This shows an urgency to make sure he was dead He could not risk the old man to be alive It adds tension because we do not know what he will do. Will he stab him more to make sure he is dead or will he just finish the deed and hide the body It leave us open to guessing.

Poe also adds tension through the use of his punctuation. Poe heavily relies on the exclamation mark to show the narrators growing discomfort. The use of this exclamation mark shows us the tone that the narrator must be using. For example:

"But the beating grew louder! I thought the heart must have burst. And now a new anxiety seized me - the sound would be heard by a neighbour! The old mans hour had come!" This shows how panicked he was becoming. You could practically hear the panic. As of he is saying it in a high voice. It has a sense of upset to it, the panic was upsetting him and he was worried that other people could hear it. It is clear that the narrator is becoming hysterical. As he does so, tension is added because his actions become even more unpredictable, will he panic and leave or will he dismiss it and kill the man anyway.

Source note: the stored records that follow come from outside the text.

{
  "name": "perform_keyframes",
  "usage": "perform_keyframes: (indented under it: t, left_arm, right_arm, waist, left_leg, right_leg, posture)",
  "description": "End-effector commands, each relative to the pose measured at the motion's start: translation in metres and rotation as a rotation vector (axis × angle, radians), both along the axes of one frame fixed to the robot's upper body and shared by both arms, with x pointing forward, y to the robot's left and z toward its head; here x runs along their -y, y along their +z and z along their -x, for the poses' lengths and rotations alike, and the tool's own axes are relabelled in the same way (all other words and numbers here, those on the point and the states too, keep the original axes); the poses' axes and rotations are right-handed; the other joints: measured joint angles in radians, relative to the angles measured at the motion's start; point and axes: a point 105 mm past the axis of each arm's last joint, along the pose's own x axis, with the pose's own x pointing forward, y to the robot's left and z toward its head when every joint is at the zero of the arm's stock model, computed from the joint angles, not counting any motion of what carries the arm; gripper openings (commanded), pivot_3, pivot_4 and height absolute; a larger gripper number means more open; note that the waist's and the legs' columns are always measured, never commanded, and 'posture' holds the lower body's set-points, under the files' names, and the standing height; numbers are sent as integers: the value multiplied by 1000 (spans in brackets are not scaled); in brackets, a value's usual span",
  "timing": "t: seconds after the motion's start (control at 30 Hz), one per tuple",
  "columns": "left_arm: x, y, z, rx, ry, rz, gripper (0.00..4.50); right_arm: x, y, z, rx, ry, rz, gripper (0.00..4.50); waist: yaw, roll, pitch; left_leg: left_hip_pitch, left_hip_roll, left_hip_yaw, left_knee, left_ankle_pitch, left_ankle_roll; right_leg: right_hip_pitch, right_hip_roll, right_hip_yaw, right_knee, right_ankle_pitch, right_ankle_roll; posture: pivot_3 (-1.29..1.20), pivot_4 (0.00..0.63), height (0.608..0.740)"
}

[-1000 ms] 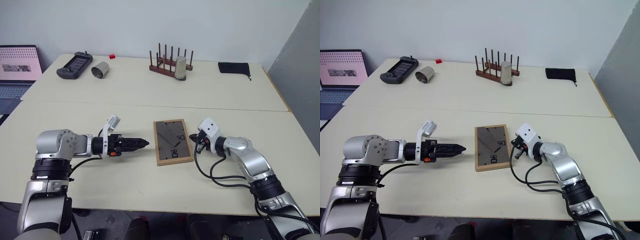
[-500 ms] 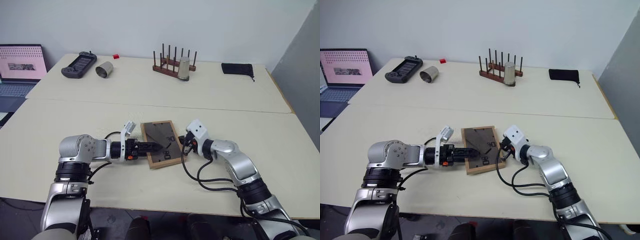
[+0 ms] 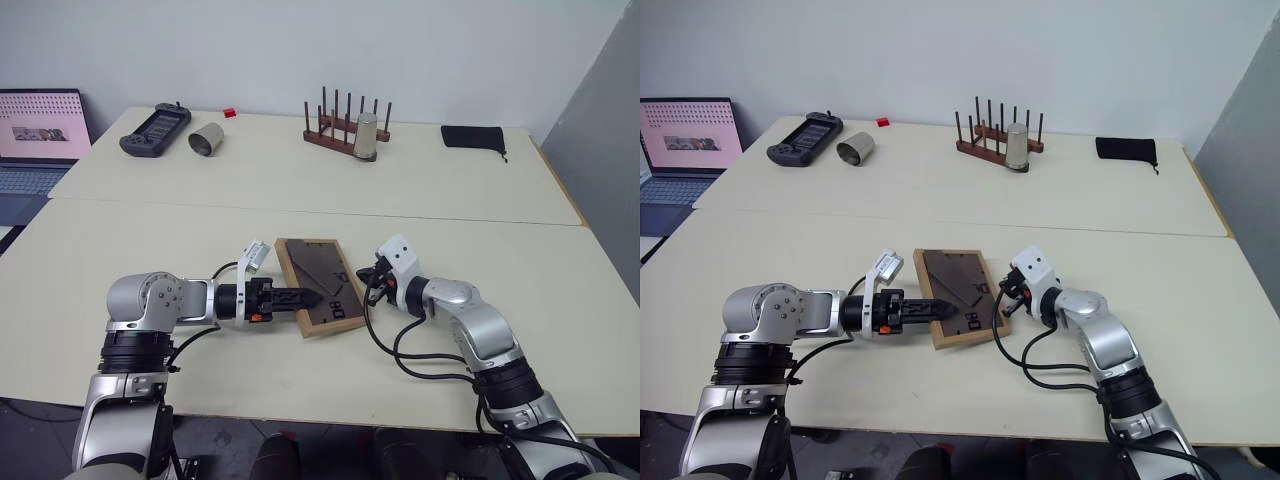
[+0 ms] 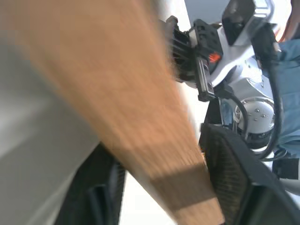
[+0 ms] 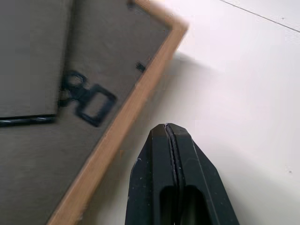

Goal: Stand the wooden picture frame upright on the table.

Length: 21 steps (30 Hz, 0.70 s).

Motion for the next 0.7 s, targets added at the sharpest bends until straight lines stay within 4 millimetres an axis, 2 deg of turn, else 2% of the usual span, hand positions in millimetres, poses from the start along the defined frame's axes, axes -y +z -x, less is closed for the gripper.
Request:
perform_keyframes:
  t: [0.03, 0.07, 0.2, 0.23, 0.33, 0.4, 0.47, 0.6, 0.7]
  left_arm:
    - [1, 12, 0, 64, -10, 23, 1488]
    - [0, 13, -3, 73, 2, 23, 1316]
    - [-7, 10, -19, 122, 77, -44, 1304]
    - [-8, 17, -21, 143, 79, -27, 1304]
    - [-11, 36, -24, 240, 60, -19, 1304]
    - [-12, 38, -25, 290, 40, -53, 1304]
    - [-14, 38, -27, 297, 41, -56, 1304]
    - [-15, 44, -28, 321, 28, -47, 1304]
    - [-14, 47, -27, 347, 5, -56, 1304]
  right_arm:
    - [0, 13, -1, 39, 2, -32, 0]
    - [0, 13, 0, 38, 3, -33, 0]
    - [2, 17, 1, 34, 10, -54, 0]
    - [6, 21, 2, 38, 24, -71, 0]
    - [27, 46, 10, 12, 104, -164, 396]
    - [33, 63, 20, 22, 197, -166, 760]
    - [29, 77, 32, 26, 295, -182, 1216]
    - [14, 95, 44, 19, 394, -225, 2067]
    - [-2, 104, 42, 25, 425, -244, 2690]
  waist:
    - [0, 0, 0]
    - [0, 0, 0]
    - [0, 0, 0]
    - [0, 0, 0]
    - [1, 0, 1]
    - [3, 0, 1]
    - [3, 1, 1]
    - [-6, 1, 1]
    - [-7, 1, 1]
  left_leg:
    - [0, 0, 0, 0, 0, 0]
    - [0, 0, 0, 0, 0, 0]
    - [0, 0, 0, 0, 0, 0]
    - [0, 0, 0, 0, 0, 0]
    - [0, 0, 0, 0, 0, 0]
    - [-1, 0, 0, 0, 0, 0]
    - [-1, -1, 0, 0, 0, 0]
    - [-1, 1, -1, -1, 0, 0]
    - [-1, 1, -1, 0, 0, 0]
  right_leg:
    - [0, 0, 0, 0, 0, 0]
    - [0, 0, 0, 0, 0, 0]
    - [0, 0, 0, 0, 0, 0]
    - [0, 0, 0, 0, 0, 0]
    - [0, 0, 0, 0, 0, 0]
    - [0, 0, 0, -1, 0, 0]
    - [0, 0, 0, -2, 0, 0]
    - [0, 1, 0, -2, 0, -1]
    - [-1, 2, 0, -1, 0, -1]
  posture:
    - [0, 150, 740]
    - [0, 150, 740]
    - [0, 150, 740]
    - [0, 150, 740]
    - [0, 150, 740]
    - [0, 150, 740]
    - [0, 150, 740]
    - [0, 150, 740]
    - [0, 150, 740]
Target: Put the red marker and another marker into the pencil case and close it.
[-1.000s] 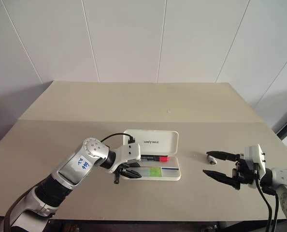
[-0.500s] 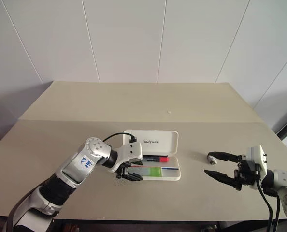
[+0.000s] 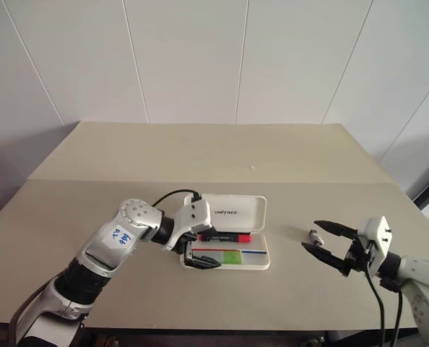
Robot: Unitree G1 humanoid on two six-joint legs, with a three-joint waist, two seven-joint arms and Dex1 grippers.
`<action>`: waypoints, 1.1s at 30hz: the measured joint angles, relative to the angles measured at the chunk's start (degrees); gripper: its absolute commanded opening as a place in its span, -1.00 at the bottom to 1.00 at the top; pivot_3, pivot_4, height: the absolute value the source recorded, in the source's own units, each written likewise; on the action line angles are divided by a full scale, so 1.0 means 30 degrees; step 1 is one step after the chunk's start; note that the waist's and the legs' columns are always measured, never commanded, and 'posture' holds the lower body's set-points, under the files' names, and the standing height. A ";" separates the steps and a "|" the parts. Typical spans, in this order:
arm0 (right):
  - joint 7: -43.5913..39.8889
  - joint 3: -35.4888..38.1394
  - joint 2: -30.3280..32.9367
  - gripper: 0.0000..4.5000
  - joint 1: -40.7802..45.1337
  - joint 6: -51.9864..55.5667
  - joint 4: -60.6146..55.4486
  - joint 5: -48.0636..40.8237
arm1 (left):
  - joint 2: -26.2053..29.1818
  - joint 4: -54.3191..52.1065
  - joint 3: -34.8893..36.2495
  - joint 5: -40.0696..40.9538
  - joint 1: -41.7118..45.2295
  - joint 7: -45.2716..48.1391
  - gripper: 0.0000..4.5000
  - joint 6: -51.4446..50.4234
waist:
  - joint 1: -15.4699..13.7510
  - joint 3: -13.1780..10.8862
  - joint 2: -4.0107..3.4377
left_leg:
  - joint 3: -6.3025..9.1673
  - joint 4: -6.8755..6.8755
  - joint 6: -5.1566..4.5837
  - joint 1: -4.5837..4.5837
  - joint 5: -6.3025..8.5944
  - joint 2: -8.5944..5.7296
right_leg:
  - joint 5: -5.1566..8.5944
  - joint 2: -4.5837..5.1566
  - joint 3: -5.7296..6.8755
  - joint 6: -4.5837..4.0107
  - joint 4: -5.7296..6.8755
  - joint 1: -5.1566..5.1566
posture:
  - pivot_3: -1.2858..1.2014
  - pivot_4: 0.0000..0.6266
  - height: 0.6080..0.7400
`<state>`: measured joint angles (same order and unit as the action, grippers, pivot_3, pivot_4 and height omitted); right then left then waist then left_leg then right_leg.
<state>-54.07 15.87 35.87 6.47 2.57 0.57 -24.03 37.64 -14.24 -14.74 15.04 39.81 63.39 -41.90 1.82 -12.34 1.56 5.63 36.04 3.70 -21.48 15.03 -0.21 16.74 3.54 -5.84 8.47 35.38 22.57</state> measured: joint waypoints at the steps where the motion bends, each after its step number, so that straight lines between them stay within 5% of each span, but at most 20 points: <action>1: 0.0736 -0.0029 -0.0383 1.00 -0.0018 -0.0063 0.0178 0.0438 | -0.0119 -0.0263 0.0775 0.0677 -0.0516 0.0219 0.98 0.0440 | 0.0029 0.0001 -0.0002 | -0.0004 -0.0010 0.0003 0.0009 0.0001 0.0007 | 0.0006 0.0000 0.0000 -0.0011 0.0001 0.0001 | 0.03 -0.52 1.00; 18: 0.7323 -0.0894 -0.3108 1.00 0.1475 -0.0293 0.3606 0.3838 | 0.1184 0.2465 0.5937 0.4295 -0.3040 0.3657 0.98 0.6010 | 0.0073 0.0002 0.0000 | -0.0003 -0.0006 0.0008 0.0048 -0.0010 0.0009 | 0.0013 -0.0007 0.0002 -0.0040 0.0042 -0.0008 | 0.03 -0.52 1.00; 33: 0.9919 -0.0562 -0.4274 1.00 0.0170 0.5473 -0.0476 0.2360 | 0.1127 0.4376 0.9949 0.6270 -0.4499 0.3327 0.98 0.8119 | 0.0061 0.0036 0.0046 | 0.0015 -0.0099 0.0019 0.0088 -0.0005 0.0037 | 0.0045 -0.0012 0.0027 -0.0098 0.0039 -0.0012 | 0.03 -0.52 1.00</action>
<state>-24.31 14.18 23.04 6.98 18.99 -0.86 -16.95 41.02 -1.11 15.11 33.85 26.31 73.37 -17.54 2.01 -12.23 1.70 5.68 35.74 3.76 -21.22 15.02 -0.10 16.87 3.50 -5.76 8.18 35.50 22.54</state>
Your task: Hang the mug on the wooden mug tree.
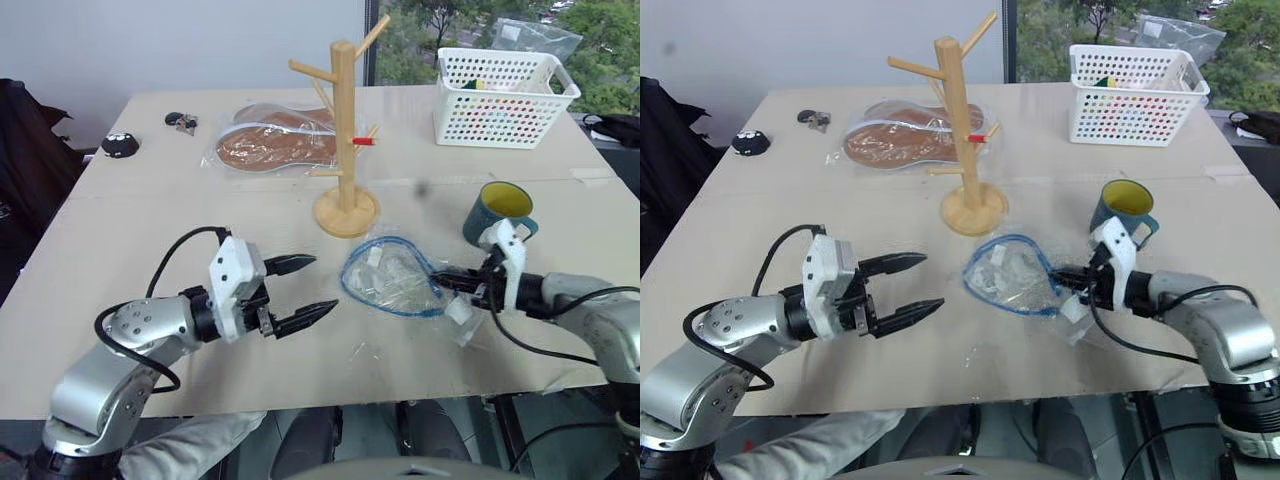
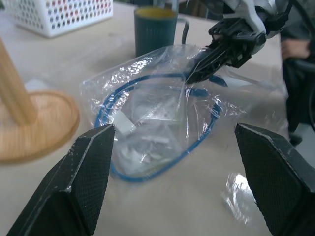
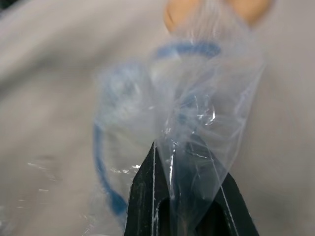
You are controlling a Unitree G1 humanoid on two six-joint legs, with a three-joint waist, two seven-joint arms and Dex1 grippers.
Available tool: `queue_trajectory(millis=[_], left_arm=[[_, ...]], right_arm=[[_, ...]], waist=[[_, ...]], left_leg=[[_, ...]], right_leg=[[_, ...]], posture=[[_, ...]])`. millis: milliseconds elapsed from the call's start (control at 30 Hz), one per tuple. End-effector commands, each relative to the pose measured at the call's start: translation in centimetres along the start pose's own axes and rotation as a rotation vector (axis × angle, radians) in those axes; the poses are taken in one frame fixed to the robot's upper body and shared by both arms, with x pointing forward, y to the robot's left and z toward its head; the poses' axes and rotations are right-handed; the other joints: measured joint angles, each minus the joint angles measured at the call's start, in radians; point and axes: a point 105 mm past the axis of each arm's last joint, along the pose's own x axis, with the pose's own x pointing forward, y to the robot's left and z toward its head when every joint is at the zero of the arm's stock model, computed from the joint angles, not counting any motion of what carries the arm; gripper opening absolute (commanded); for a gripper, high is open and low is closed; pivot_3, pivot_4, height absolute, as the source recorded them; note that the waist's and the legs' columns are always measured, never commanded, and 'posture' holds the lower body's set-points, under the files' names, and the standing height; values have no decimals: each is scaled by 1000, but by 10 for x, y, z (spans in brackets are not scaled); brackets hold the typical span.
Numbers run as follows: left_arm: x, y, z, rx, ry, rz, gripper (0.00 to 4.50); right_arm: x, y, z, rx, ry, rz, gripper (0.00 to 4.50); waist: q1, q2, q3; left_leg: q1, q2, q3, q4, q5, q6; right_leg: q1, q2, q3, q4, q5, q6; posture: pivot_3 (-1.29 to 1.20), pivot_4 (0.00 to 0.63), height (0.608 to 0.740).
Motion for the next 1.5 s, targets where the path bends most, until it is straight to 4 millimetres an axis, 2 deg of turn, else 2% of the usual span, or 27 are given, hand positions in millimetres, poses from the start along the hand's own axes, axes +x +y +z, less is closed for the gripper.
queue_trajectory(millis=[33, 167, 300, 367, 467, 567, 700, 833, 900, 967, 1033, 1067, 1100, 1200, 1233, 1333, 1433, 1500], left_arm=[[15, -17, 17, 5, -38, -137, 3991], [30, -22, 24, 18, -28, -241, 3991], [41, -20, 36, 48, -39, -298, 3991], [44, -19, 40, 55, -44, -309, 3991], [50, -18, 41, 69, -37, -317, 3991], [61, -13, 41, 52, -47, -274, 3991], [73, -11, 44, 59, -67, -254, 3991], [84, -12, 51, 59, -97, -231, 3991], [89, -12, 54, 67, -112, -223, 3991], [92, -13, 55, 71, -122, -218, 3991], [93, -12, 54, 71, -125, -213, 3991], [93, -12, 54, 72, -124, -209, 3991], [93, -12, 53, 73, -122, -206, 3991], [90, -10, 49, 83, -109, -194, 3991], [88, -9, 47, 86, -101, -188, 3991], [81, -9, 36, 93, -57, -175, 3991], [72, -8, 20, 101, 24, -160, 3991], [70, -3, 18, 101, 34, -137, 3991]], right_arm=[[-46, 15, 15, -38, 18, 18, 45], [-97, 9, 2, -8, 105, -112, 45], [-154, -2, -13, 60, 182, -295, 45], [-173, -9, -18, 65, 204, -370, 45], [-203, -39, -9, -2, 165, -569, 45], [-222, -69, 9, -92, 99, -746, 45], [-227, -94, 25, -167, 12, -848, 45], [-221, -113, 39, -201, -96, -913, 45], [-219, -124, 36, -190, -114, -960, 45], [-215, -132, 24, -165, -84, -987, 45], [-213, -136, 8, -125, -36, -1005, 640], [-213, -135, 1, -111, -16, -1005, 1102], [-213, -134, -3, -101, -5, -1003, 1423], [-222, -128, -11, -115, 31, -1045, 2772], [-225, -124, -13, -130, 32, -1054, 3016], [-220, -102, -5, -175, -35, -1001, 3016], [-194, -61, 4, -135, -106, -806, 3016], [-169, -44, -1, -93, -90, -735, 3016]], waist=[[12, 0, 0], [31, 0, 1], [23, -1, 1], [16, -1, 1], [2, -2, 1], [-6, -2, 1], [-3, -2, 2], [-1, -2, 2], [0, -2, 3], [3, -2, 3], [7, -2, 3], [7, -2, 3], [8, -1, 3], [9, 0, 3], [8, 1, 3], [5, 2, 3], [-3, 3, 3], [-4, 3, 3]], left_leg=[[0, 0, -1, 0, 0, 0], [-2, -1, -2, 1, 0, 0], [-2, -1, 2, 2, 0, 1], [-1, 0, 4, 3, 0, 1], [1, 1, 5, 6, 0, 1], [2, 1, 6, 8, -1, 1], [2, 0, 6, 8, 0, 1], [0, 0, 4, 7, 1, -1], [0, 0, 3, 7, 1, -2], [-1, -1, 2, 8, 1, -2], [-1, -1, 3, 7, 1, -2], [-1, -1, 2, 7, 1, -2], [-1, -1, 2, 7, 1, -2], [-1, -1, 2, 7, 1, -2], [-1, -1, 2, 7, 1, -1], [0, 0, 3, 7, 0, 0], [0, 0, 3, 7, -1, 2], [0, 1, 3, 7, -1, 2]], right_leg=[[0, 0, -1, 0, 0, 0], [0, -1, -3, -1, 0, 0], [1, 0, -3, 0, 0, 0], [2, 1, -1, 0, 0, 0], [4, 2, 0, 0, 0, 1], [6, 2, 2, 0, 0, 0], [6, 2, 1, 0, 1, 2], [5, 1, 1, -1, 1, 2], [4, 1, 1, -1, 1, 2], [4, 0, 1, -1, 1, 2], [4, 0, 1, -1, 1, 2], [3, 0, 1, -1, 1, 2], [3, 0, 1, 0, 1, 2], [3, 0, 1, 0, 1, 2], [3, 0, 2, 0, 1, 2], [3, 1, 2, 0, 1, 2], [3, 1, 2, 0, 1, 2], [3, 2, 3, 0, 1, 2]], posture=[[0, 150, 740], [0, 150, 740], [0, 150, 740], [0, 150, 740], [0, 150, 740], [0, 150, 740], [0, 150, 740], [0, 150, 740], [0, 150, 740], [0, 150, 740], [0, 150, 740], [0, 150, 740], [0, 150, 740], [0, 150, 740], [0, 150, 740], [0, 150, 740], [0, 150, 740], [0, 150, 740]])
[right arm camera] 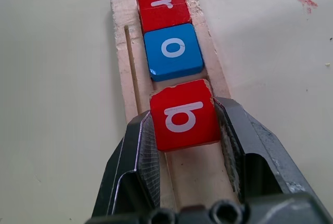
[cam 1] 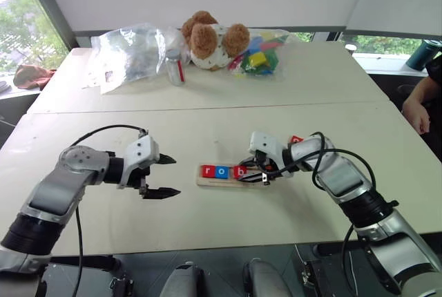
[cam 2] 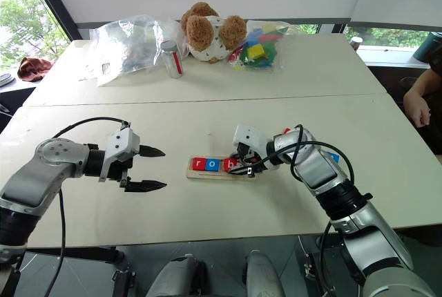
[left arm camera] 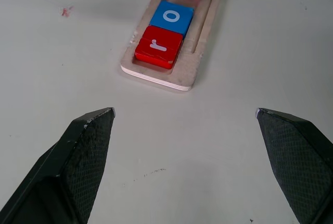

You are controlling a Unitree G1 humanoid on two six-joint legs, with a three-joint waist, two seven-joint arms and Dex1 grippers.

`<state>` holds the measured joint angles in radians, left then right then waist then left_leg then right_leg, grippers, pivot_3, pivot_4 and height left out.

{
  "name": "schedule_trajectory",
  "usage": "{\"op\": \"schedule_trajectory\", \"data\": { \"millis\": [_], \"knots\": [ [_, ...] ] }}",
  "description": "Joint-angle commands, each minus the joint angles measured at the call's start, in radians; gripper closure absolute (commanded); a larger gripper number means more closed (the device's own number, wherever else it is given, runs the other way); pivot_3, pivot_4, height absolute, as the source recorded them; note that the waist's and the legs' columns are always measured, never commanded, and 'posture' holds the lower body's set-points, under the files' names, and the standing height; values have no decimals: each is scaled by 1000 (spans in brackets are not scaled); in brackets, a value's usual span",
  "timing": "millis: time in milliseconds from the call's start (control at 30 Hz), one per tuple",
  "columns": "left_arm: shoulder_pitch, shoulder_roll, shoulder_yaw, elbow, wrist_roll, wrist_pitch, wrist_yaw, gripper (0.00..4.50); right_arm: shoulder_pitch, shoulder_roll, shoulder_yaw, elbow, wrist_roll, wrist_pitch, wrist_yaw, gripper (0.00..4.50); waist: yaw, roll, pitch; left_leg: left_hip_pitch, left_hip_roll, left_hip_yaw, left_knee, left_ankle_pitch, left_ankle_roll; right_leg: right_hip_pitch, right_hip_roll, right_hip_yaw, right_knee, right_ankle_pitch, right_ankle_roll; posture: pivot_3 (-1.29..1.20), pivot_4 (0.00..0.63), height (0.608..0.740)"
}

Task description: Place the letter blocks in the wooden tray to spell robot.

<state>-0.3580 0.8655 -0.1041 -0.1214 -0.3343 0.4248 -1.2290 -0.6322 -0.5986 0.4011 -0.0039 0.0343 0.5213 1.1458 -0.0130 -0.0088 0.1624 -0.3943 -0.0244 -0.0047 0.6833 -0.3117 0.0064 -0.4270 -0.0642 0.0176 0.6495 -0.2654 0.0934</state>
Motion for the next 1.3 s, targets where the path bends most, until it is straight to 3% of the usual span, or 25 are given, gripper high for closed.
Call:
{"op": "schedule_trajectory", "data": {
  "millis": [33,633,1300],
  "knots": [
    [-19,3,8,-8,9,-16,3,0,-1,10,5,-25,-3,-10,-7,3329,0,0,0,0,0,0,0,0,0,0,0,0,0,0,0,0,150,740],
    [4,-5,12,-33,16,-4,18,0,-28,72,26,34,-21,-36,-24,3329,-1,0,0,0,0,0,0,0,0,0,0,0,0,0,0,0,150,740],
    [-3,-24,-5,-35,30,-7,29,0,-53,64,18,78,-31,-59,-8,3329,-1,0,0,0,0,0,0,0,0,0,0,0,0,0,0,0,150,740]
  ]
}}
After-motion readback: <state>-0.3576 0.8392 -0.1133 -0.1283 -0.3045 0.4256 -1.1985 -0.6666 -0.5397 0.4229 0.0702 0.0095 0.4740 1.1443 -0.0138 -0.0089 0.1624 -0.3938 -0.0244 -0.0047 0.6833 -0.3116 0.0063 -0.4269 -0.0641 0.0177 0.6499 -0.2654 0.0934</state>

Edgar Allan Poe uses a lot of repetition in this piece "Louder - louder - louder". He does this a lot in this story; it adds tension, because it can add a variety of things. It can mean sinister planning

"I proceeded - with what caution - with what foresight - with what dissimulation"

There is a sinister planning I this, how should he proceed with his plan, with what caution, with what foresight etc.

Repetition can also show panic "Louder - louder - louder" he is beginning to panic about the beating of the "hideous heart" He can hear it and he is worried that the police can also hear it so he begins to panic, this leads to his confession.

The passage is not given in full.